[Saved data entries]
▶

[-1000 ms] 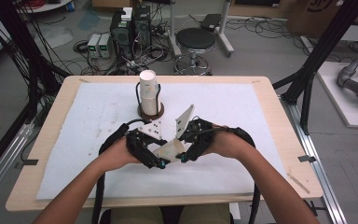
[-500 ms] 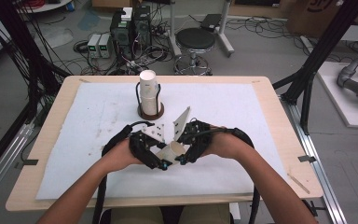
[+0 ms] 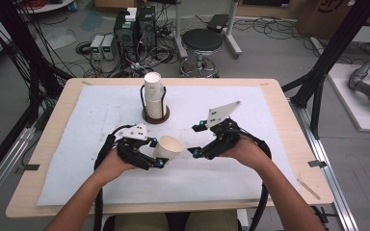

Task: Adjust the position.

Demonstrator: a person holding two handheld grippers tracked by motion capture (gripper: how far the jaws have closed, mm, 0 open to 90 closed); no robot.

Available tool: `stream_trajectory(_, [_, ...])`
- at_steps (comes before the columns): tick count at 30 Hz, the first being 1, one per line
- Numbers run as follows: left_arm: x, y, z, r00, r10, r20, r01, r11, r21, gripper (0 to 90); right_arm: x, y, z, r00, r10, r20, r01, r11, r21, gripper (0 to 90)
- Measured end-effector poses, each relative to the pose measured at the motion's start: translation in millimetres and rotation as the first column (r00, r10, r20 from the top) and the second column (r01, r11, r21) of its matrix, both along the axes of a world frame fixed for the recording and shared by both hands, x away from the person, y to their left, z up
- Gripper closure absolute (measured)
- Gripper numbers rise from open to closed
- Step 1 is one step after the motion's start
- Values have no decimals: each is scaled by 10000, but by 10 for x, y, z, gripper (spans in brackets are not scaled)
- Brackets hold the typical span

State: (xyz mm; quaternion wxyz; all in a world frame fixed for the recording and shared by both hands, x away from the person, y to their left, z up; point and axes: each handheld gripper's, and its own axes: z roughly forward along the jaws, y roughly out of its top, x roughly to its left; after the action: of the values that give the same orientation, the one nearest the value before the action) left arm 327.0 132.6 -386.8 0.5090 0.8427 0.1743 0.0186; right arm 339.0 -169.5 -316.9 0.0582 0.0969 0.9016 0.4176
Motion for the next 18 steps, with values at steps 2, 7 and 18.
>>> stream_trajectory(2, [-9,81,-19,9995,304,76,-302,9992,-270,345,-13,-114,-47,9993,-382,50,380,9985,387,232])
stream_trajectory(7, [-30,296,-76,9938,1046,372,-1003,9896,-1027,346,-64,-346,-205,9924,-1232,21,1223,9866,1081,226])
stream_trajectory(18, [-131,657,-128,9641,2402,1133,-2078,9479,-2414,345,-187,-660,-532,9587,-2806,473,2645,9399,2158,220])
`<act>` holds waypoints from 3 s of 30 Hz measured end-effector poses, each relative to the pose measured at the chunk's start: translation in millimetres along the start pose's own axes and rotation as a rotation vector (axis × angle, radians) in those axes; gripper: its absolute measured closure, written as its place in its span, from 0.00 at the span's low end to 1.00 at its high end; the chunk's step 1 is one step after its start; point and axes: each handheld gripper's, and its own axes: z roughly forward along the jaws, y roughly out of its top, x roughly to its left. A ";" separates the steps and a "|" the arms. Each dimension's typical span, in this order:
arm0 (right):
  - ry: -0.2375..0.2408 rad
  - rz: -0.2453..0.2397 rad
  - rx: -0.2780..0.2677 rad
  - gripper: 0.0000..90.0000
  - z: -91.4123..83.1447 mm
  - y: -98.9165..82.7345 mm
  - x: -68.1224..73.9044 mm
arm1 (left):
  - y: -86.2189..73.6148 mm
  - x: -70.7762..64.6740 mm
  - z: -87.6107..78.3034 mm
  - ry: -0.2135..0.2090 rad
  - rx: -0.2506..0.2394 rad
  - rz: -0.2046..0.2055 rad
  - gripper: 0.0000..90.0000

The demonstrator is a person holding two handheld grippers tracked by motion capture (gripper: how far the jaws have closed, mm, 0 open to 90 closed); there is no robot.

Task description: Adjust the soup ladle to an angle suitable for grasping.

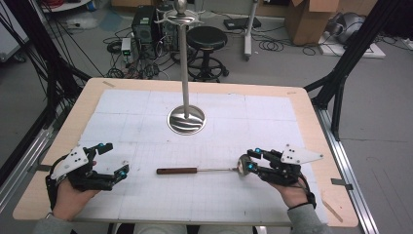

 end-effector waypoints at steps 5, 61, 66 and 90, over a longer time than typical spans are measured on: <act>0.037 -0.003 0.025 0.95 9.9 3.2 8.1 | 0.0 -0.2 -0.2 0.002 -0.003 -0.001 0.03; -0.046 0.041 0.453 0.99 137.1 -28.9 45.4 | -3.6 0.6 5.9 0.010 0.056 0.001 0.03; -0.055 0.026 0.454 0.99 139.7 -28.0 45.2 | -3.8 0.6 6.1 0.014 0.059 0.000 0.03; -0.147 -0.035 0.456 0.99 158.4 -23.5 37.6 | -4.6 0.0 7.4 0.013 0.072 0.004 0.03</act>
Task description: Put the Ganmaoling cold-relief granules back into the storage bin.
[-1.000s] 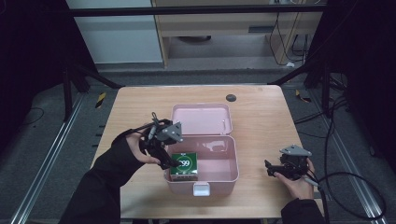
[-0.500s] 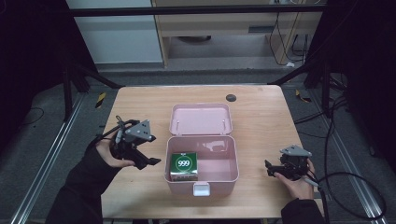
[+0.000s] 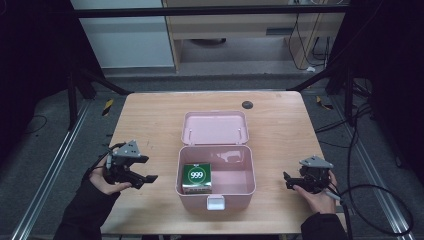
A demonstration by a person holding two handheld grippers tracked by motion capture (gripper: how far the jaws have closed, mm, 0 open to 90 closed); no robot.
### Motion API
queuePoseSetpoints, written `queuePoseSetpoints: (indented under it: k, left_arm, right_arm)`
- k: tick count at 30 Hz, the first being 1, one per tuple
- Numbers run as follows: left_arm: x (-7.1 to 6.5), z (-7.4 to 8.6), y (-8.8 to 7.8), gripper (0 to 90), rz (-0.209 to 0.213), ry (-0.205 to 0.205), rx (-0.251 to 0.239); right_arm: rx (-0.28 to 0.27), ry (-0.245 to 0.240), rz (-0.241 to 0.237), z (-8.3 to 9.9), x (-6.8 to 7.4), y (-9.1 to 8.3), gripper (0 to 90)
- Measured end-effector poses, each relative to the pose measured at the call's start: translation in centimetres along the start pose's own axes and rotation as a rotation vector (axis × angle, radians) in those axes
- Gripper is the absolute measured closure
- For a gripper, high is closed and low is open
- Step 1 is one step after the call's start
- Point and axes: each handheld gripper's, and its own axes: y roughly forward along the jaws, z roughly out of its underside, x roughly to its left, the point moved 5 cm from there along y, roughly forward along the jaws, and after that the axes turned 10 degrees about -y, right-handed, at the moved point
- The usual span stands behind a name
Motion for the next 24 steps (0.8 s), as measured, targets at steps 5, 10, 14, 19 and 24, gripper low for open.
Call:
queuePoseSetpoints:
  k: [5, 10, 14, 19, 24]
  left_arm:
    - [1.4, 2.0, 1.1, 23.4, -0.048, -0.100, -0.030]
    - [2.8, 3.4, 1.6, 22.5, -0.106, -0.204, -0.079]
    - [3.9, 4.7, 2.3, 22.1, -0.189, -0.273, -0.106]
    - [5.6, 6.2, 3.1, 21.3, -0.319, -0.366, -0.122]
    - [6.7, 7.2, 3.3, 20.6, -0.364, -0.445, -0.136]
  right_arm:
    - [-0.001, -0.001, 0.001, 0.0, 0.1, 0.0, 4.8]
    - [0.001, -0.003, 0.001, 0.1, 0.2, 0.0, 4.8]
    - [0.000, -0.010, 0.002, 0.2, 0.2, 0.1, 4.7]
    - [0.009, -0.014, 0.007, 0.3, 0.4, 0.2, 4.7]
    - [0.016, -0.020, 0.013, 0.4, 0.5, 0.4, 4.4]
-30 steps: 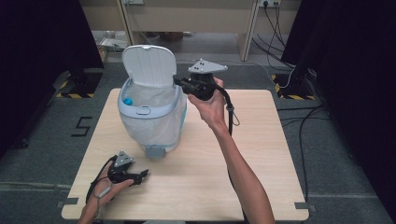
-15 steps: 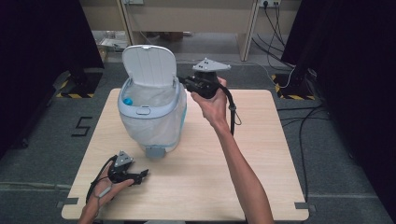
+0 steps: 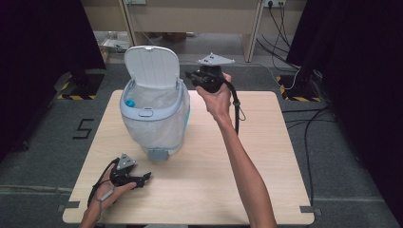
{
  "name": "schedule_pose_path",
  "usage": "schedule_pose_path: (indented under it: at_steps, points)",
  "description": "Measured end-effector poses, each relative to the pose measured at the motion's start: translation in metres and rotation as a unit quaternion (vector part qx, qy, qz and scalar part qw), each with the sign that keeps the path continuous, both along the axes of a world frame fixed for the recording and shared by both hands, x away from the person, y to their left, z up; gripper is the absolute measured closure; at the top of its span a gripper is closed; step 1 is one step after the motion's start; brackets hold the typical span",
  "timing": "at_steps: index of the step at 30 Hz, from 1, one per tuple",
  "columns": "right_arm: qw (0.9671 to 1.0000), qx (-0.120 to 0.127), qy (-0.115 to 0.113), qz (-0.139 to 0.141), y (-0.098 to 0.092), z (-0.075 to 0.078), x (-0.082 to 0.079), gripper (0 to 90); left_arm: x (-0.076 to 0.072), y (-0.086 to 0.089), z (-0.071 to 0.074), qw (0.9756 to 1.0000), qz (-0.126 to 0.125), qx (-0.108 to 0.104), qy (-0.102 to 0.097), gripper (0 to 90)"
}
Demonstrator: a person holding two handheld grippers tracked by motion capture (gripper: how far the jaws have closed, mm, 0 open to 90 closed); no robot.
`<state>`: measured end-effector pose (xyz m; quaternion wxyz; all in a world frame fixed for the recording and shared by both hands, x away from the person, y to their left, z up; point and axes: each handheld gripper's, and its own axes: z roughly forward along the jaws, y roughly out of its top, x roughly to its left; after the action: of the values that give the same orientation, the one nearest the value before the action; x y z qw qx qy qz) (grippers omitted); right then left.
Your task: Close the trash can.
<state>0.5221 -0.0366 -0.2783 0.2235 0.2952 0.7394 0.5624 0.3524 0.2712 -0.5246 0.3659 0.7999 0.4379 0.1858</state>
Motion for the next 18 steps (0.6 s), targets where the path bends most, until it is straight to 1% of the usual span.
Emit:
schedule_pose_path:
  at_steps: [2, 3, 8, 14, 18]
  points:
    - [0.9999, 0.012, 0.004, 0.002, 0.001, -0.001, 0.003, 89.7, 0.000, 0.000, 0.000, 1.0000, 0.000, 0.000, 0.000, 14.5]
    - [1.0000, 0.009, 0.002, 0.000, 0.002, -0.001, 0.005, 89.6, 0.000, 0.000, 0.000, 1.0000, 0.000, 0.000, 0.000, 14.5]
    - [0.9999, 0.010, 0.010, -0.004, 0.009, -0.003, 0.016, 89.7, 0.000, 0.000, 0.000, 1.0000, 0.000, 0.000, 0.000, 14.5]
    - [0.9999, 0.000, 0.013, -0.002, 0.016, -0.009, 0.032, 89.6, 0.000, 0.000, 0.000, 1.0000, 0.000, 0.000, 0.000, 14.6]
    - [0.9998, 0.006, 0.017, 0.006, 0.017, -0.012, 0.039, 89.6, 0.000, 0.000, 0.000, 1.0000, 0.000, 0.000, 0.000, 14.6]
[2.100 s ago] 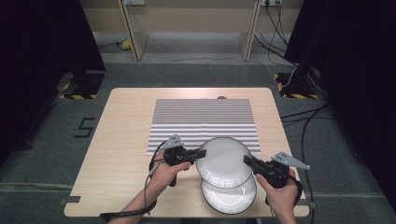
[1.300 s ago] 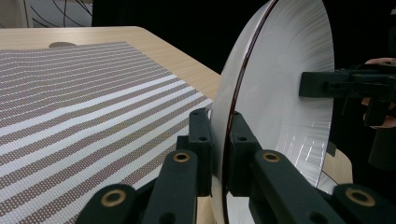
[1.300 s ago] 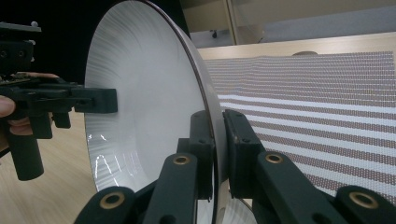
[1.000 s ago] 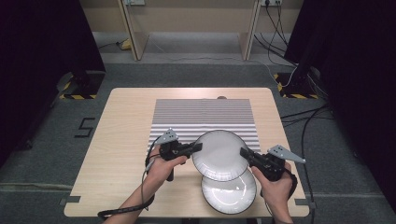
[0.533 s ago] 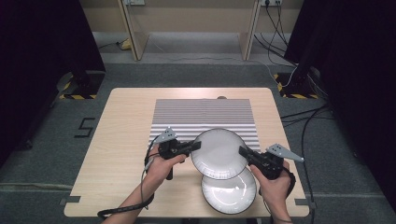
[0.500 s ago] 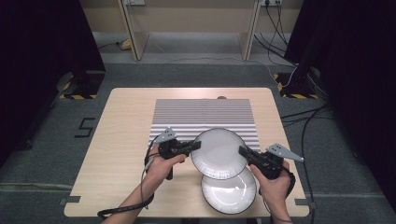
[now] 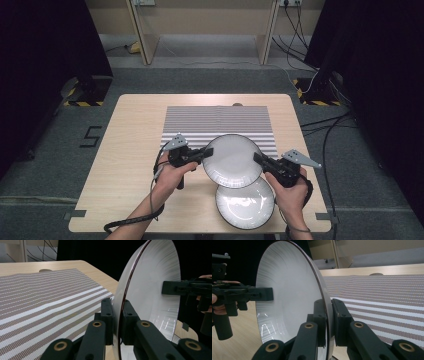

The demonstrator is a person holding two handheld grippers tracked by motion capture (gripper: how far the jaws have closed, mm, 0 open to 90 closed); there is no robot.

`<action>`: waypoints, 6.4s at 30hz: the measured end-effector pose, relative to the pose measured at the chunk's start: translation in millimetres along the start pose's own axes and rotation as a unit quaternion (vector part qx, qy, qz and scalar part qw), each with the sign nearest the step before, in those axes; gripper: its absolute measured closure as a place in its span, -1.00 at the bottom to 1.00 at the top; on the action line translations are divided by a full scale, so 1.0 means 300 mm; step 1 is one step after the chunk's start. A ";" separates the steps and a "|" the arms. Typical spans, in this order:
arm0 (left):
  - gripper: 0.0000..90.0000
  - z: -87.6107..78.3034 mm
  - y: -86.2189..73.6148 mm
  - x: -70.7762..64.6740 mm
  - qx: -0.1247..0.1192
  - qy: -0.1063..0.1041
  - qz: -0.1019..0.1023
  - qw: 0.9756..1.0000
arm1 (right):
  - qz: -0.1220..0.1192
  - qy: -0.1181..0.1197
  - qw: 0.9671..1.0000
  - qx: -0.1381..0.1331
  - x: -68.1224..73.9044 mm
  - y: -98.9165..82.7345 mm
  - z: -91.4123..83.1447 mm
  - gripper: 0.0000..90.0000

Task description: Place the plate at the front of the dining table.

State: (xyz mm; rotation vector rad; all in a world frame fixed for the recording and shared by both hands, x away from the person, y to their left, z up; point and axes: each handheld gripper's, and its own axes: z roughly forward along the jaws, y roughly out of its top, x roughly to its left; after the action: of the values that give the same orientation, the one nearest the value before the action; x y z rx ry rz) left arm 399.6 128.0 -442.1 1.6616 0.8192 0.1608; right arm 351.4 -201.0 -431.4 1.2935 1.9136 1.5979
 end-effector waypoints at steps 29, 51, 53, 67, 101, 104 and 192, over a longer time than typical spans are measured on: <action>0.85 -0.007 0.022 0.054 -0.002 0.012 0.002 1.000 | 0.000 0.000 1.000 0.004 -0.001 0.029 0.065 0.84; 0.84 -0.006 0.038 0.093 -0.006 0.027 0.002 1.000 | -0.004 -0.004 1.000 0.007 -0.005 0.045 0.120 0.83; 0.84 -0.005 0.041 0.099 -0.006 0.028 0.002 1.000 | -0.005 -0.004 1.000 0.007 -0.004 0.047 0.128 0.84; 0.83 -0.001 0.047 0.127 -0.008 0.040 0.000 0.999 | -0.008 -0.010 1.000 0.009 -0.004 0.053 0.165 0.83; 0.83 0.028 0.064 0.168 -0.013 0.059 -0.016 0.998 | 0.006 -0.022 1.000 0.010 -0.031 0.081 0.225 0.83; 0.83 0.032 0.069 0.171 -0.013 0.060 -0.015 0.998 | 0.009 -0.022 1.000 0.009 -0.034 0.083 0.228 0.83; 0.80 0.234 0.083 0.336 0.034 0.128 -0.072 0.989 | 0.034 -0.089 0.994 0.058 -0.176 0.106 0.444 0.82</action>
State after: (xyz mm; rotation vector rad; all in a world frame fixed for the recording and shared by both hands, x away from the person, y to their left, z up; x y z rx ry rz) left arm 521.4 129.7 -471.4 1.6601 1.1462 0.2512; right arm 490.6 -164.2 -459.7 1.5082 1.8949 1.3687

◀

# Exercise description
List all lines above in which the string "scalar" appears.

# Reply to the exercise
  "description": "Measured end-effector poses, each relative to the pose measured at the motion's start: translation in metres and rotation as a unit quaternion (vector part qx, qy, qz and scalar part qw), each with the sign that keeps the path continuous, both along the axes of a world frame fixed for the recording and shared by both hands, x away from the person, y to their left, z up; gripper is the absolute measured closure; at the top of its span a gripper is closed; step 1 is one step after the motion's start; brackets hold the typical span",
`<action>`: waypoints, 6.4s at 30hz: the measured end-effector pose, relative to the pose measured at the chunk's start: translation in millimetres along the start pose's own axes and rotation as a unit quaternion (vector part qx, qy, qz and scalar part qw), each with the sign nearest the step before, in those axes; gripper: its absolute measured closure as a place in its span, -1.00 at the bottom to 1.00 at the top; on the action line translations are divided by a full scale, so 1.0 means 300 mm; step 1 is one step after the chunk's start. A ";" separates the steps and a "|" the arms. Typical spans, in this order:

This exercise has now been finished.